| TASK PROMPT |
Below are the entries. Print only the lines starting at the one with "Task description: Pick" and ending at the one with "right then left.", exactly, with no pictures.

(Stored dataset items)
----

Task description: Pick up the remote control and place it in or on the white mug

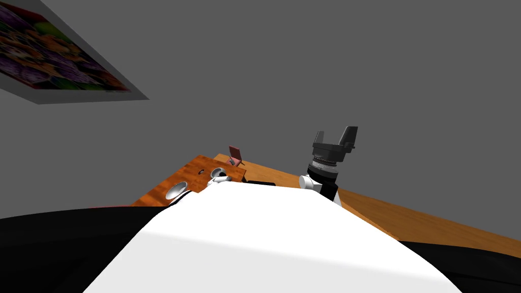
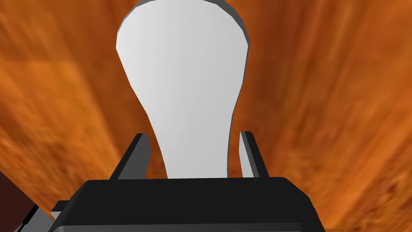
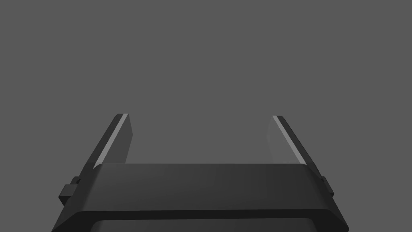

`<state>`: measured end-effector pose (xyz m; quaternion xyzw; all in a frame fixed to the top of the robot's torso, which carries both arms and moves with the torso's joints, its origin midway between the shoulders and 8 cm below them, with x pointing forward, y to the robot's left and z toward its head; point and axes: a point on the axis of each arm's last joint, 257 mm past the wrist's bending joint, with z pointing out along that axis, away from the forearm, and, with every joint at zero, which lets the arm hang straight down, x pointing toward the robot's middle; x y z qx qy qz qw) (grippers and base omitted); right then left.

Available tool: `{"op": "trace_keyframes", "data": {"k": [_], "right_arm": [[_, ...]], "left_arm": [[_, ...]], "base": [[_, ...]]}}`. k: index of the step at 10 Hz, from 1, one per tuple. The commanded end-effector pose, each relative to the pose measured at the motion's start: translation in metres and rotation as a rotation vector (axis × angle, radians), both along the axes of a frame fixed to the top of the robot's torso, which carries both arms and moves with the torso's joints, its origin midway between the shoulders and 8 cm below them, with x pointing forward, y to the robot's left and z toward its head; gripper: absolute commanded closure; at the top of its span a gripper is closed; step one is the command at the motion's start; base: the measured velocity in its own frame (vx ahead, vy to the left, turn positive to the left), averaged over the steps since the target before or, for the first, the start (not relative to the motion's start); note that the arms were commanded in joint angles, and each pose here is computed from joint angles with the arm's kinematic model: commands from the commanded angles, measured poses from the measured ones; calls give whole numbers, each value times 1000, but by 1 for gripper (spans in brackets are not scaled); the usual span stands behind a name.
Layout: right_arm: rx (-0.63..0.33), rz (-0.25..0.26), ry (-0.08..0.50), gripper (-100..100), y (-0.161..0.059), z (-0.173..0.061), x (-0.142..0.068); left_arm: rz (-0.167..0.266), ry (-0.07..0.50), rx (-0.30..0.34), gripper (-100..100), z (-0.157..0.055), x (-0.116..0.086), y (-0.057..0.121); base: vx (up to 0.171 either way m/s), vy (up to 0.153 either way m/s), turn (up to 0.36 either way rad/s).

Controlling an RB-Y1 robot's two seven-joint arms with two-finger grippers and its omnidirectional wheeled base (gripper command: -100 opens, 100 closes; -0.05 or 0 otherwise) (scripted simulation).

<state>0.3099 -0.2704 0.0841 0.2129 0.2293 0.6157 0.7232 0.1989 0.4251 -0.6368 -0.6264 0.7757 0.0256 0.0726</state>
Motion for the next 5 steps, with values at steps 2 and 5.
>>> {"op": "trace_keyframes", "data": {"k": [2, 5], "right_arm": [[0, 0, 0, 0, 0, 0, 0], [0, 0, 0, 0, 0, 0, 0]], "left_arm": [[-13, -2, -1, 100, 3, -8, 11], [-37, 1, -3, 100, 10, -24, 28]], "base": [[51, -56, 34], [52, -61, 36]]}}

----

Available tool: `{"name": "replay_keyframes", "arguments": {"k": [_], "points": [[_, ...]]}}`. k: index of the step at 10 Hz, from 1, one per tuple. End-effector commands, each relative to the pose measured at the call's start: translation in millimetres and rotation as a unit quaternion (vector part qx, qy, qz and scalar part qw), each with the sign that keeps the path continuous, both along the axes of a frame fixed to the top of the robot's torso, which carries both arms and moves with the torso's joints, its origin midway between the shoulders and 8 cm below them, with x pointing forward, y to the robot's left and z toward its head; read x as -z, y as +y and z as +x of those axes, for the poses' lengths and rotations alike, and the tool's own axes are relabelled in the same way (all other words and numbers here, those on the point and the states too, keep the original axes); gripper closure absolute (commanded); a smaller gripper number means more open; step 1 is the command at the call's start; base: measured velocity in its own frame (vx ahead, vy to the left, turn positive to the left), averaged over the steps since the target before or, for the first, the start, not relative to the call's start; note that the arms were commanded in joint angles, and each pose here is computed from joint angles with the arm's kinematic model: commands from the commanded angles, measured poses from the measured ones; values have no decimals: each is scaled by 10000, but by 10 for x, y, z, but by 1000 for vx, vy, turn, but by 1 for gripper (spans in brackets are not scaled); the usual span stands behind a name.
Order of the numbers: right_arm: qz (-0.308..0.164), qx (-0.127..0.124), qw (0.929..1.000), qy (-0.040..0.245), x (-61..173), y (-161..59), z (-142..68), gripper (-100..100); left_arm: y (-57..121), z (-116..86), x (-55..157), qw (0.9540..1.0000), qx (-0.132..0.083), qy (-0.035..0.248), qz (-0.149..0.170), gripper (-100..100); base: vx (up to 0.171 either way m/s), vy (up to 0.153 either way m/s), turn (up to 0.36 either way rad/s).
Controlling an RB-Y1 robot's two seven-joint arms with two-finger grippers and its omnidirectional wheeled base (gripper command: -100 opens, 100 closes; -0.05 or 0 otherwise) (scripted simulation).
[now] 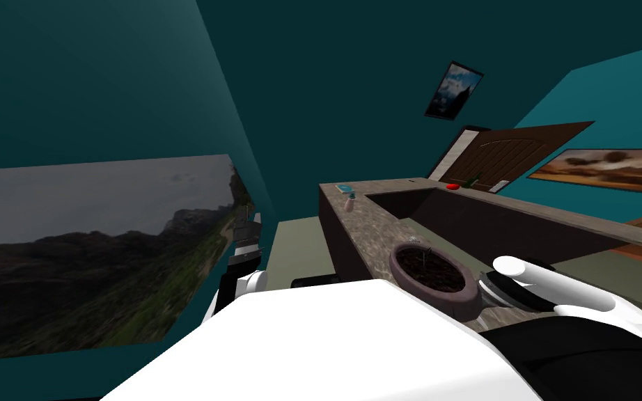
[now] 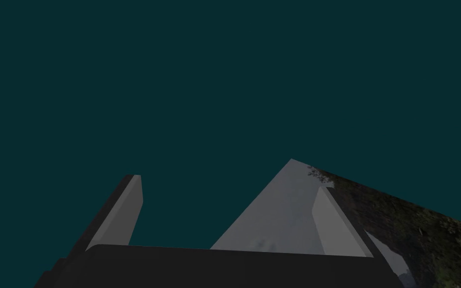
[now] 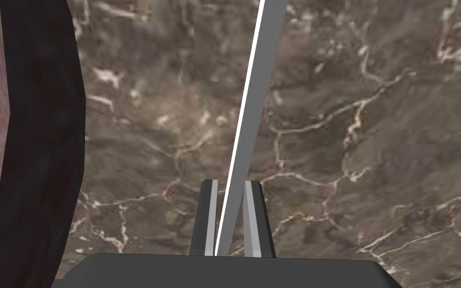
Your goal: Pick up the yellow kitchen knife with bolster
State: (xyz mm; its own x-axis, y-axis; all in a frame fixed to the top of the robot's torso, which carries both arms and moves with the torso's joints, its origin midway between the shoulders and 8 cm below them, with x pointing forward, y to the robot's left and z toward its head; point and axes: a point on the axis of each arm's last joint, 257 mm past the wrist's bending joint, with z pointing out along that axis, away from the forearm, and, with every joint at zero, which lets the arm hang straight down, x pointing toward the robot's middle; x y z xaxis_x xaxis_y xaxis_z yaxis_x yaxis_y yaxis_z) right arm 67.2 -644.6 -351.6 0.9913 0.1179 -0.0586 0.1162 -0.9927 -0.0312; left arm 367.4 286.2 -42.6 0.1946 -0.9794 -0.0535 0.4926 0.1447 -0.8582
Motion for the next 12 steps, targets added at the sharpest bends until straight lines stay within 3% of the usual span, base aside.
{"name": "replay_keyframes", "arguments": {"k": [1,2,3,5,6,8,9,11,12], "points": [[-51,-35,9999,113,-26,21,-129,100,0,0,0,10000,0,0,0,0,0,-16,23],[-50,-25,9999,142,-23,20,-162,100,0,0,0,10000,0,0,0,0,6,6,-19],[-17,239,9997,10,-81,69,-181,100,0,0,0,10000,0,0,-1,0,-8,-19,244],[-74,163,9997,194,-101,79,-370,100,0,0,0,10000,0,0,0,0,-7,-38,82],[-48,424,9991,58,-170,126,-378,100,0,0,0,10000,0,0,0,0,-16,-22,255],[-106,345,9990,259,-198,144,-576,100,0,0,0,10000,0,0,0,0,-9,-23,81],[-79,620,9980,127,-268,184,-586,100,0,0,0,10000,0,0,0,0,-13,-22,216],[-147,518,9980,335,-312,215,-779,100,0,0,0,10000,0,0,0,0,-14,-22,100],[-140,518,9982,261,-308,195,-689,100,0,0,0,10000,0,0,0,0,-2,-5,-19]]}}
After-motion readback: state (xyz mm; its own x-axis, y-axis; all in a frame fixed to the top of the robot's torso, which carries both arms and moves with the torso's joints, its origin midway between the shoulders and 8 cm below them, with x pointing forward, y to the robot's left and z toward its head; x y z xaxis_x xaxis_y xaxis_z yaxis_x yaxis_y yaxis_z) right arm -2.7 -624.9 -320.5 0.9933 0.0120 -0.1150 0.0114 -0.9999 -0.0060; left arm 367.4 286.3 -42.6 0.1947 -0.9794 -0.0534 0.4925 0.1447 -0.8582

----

| RESPONSE TO THIS EXERCISE |
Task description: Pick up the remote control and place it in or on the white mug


`<state>`: measured end-effector pose (xyz m; quaternion xyzw; all in a frame fixed to the top of the robot's torso, which carries both arms and moves with the torso's joints, its origin midway between the shoulders and 8 cm below them, with x pointing forward, y to the robot's left and z toward its head; point and axes: a point on the axis of each arm's last joint, 257 mm past the wrist's bending joint, with z pointing out along that axis, away from the forearm, and, with every joint at zero, which lets the arm hang straight down, x pointing toward the robot's middle; x y z qx qy qz qw) (grippers and base omitted); right then left.

Work on this exercise is finished, so nothing remains.